Iniciativa trouxe ao Brasil modelo de jornalismo de contexto com produtos multimídia

Redação

26 Outubro 2017 | 21h13

Por Caio Sartori

Doutora em Antropologia pela USP, a cientista social Paula Miraglia usou a experiência em temas como segurança pública e urbanismo para criar um dos produtos mais criativos do jornalismo brasileiro: o Nexo Jornal, que foi apresentado por ela na 12ª Semana Estado de Jornalismo. Fundado em parceria com um jornalista e uma engenheira no final de 2015, o site aposta em formatos inovadores, com destaque para gráficos de assuntos variados. Para isso, conta com redação de 30 pessoas em São Paulo – entre elas, muitos não-jornalistas, que colaboram para a diversidade do conteúdo.


 

Paula Miraglia, do Nexo

A ideia desde o início era criar um jornal diferenciado, com modelo inédito no Brasil – focado no contexto, de modo a complementar as hard news. Antes do lançamento, foi feita pesquisa de 1 ano e a redação funcionou por dois meses e meio sem o site entrar no ar. “Foi super importante lançar já com o modelo consolidado. Mas tínhamos essa ansiedade de ser os primeiros (nesse modelo). E acabou que fomos. Mas é claro que não inventamos o jornalismo de explicação.”

A inspiração veio de uma miscelânea de veículos jornalísticos. Quanto ao modelo, a referência mais óbvia é o site norte-americano Vox, que produz gráficos interativos e vídeos explicativos em abundância. Mas também houve influência da Quartz e de jornais mais tradicionais como o New York Times e o Financial Times. “Foi um inventário de grandes referências para criar um modelo próprio”, diz a diretora do Nexo.

Com esse foco no jornalismo de contexto, o veículo tem linha editorial bem perceptível. A escolha das pautas, segundo Paula, é a forma do site se posicionar – sempre com equilíbrio de fontes e opiniões. A quantidade de não-jornalistas ou de jornalistas com formação complementar em outras áreas contribui para a eficiência do modelo de jornalismo adotado, diz. “Seja do ponto de vista do repertório, dos interesses, das habilidades ou da conversa que se tem na redação, que é muito variada e produtiva.”
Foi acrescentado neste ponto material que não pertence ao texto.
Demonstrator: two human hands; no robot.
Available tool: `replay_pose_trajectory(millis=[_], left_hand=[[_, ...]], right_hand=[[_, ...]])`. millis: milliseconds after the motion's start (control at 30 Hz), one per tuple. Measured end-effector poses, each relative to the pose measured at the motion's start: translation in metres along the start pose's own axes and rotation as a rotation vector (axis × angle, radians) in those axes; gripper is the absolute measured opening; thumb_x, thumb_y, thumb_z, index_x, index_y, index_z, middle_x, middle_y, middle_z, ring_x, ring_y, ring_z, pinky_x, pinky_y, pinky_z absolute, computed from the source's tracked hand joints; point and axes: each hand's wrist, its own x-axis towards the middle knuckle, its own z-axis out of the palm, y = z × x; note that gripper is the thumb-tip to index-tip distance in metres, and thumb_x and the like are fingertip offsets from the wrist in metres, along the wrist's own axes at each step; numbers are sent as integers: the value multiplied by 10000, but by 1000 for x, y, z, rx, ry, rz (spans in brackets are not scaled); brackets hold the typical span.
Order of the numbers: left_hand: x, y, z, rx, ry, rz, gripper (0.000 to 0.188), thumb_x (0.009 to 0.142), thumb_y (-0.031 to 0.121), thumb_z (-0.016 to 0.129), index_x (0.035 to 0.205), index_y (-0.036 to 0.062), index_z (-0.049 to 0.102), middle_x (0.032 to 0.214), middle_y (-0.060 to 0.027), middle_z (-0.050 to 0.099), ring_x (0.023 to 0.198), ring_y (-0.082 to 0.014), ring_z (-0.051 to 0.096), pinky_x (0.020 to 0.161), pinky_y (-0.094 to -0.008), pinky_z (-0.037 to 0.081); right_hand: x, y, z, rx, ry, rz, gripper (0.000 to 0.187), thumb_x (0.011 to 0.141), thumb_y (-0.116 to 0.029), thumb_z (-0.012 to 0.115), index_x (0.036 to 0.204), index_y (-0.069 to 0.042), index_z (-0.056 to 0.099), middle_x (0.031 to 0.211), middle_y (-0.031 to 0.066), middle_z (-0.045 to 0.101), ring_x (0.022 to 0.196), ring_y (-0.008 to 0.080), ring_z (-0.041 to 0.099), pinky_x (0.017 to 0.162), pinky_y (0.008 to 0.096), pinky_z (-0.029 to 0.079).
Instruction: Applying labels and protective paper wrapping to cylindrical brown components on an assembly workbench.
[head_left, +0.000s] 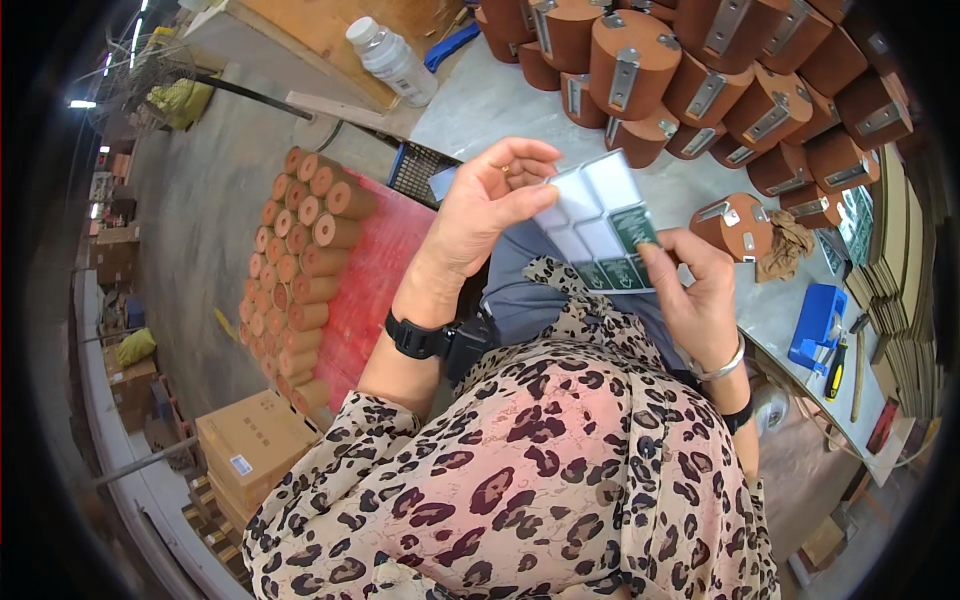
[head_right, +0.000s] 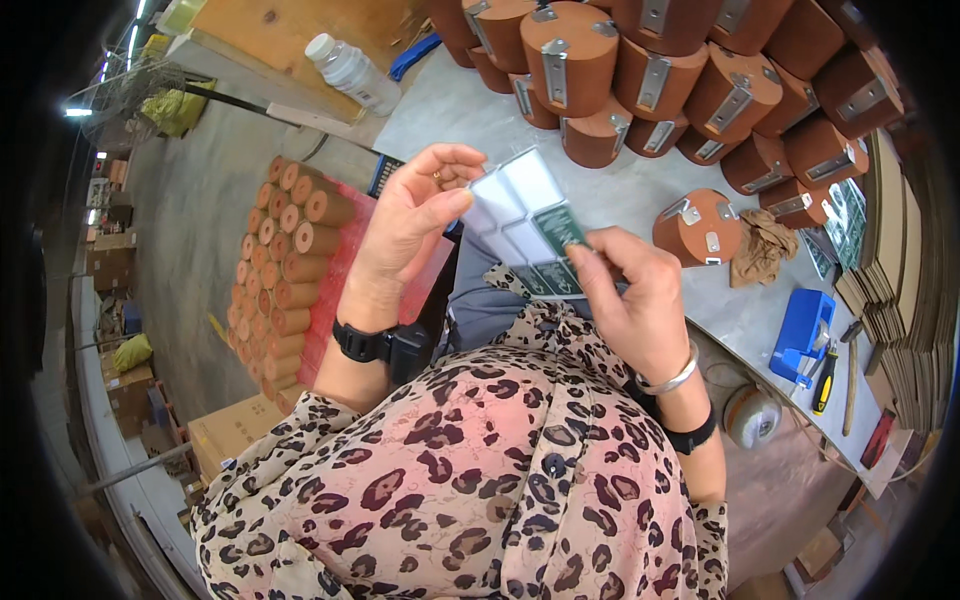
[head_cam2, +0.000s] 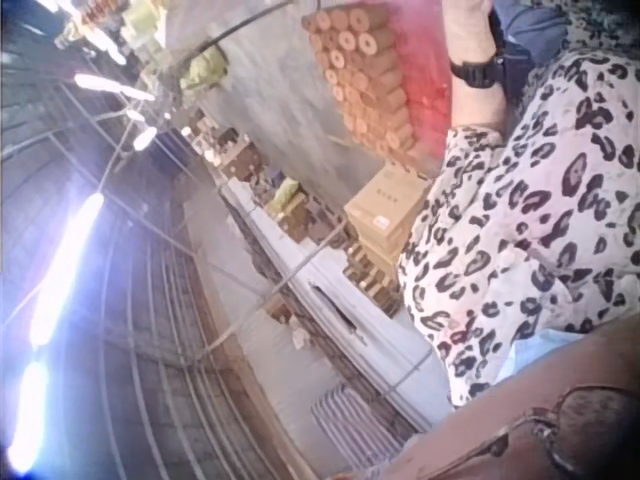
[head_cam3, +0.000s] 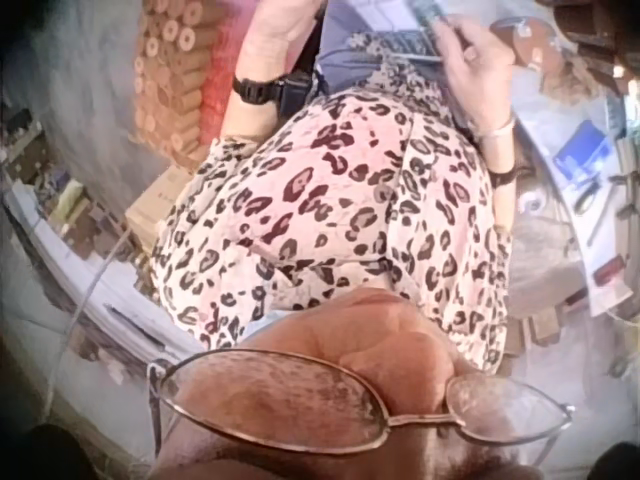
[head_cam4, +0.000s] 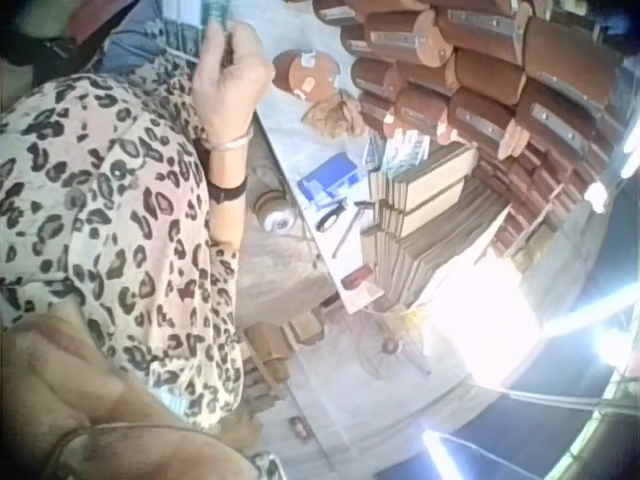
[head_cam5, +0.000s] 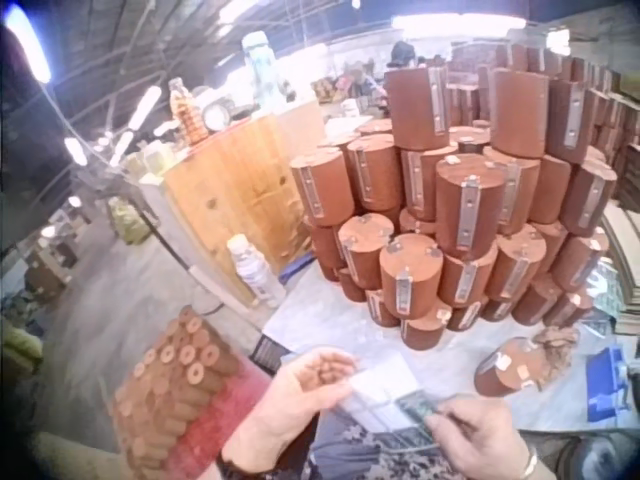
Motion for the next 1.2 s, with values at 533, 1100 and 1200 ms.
replay_pose_trajectory(millis=[533,1100,1200], left_hand=[[-20,-43,46,-252,57,-341,410,870,2,729,1257,10,592,1163,-56,675,1047,-149,651,911,-307,539],[-23,-27,48,82,-21,-365,209,857,18,720,1059,4,670,984,-24,697,874,-93,645,785,-266,535],[-21,-25,48,81,-16,-386,213,857,25,723,1061,5,666,982,-20,696,879,-91,644,789,-265,535]], right_hand=[[0,11,21,-398,300,-380,253,759,-41,764,996,-52,676,1001,78,626,906,269,577,755,374,429],[-1,14,16,-339,120,-303,124,744,-19,742,855,-52,697,846,38,664,795,232,588,774,355,376],[1,13,13,-292,86,-244,99,758,-14,728,848,-43,697,844,49,669,794,237,591,774,356,377]])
O Nexo aborda com profundidade temas como urbanismo, preconceito racial, questões de gênero, causa indígena e quilombola, entre outros. A colaboração entre as equipes de editorial, de tecnologia e de arte é constante e está no DNA do jornal, aponta Paula. E as experiências de cada um convergem no produto final. “Tem um momento da pauta em que é todo mundo junto: concepção, execução, implementação. Isso se traduz naquilo que temos capacidade de produzir.”

Enquanto o jornalismo de dados é mais associado à política e à fiscalização do poder público, o Nexo também elabora gráficos inusitados por meio do levantamento de informações. Um deles, por exemplo, ilustrou o ritmo e o estilo de alguns clássicos da literatura brasileira. “Não tem limite, não pode ter preconceito com a pauta. A pergunta é: por que fazer um gráfico para esse assunto e que informação nova estamos trazendo com ele?”, ressalta a diretora.

Outro produto forte do Nexo são as newsletters. A diária, ‘a_nexo’, é o carro-chefe – e é gratuita, assim como a semanal. Há ainda uma exclusiva para os assinantes do site, que funciona por meio de paywall. Os leitores têm direito a cinco matérias por mês antes de precisar pagar pelo conteúdo.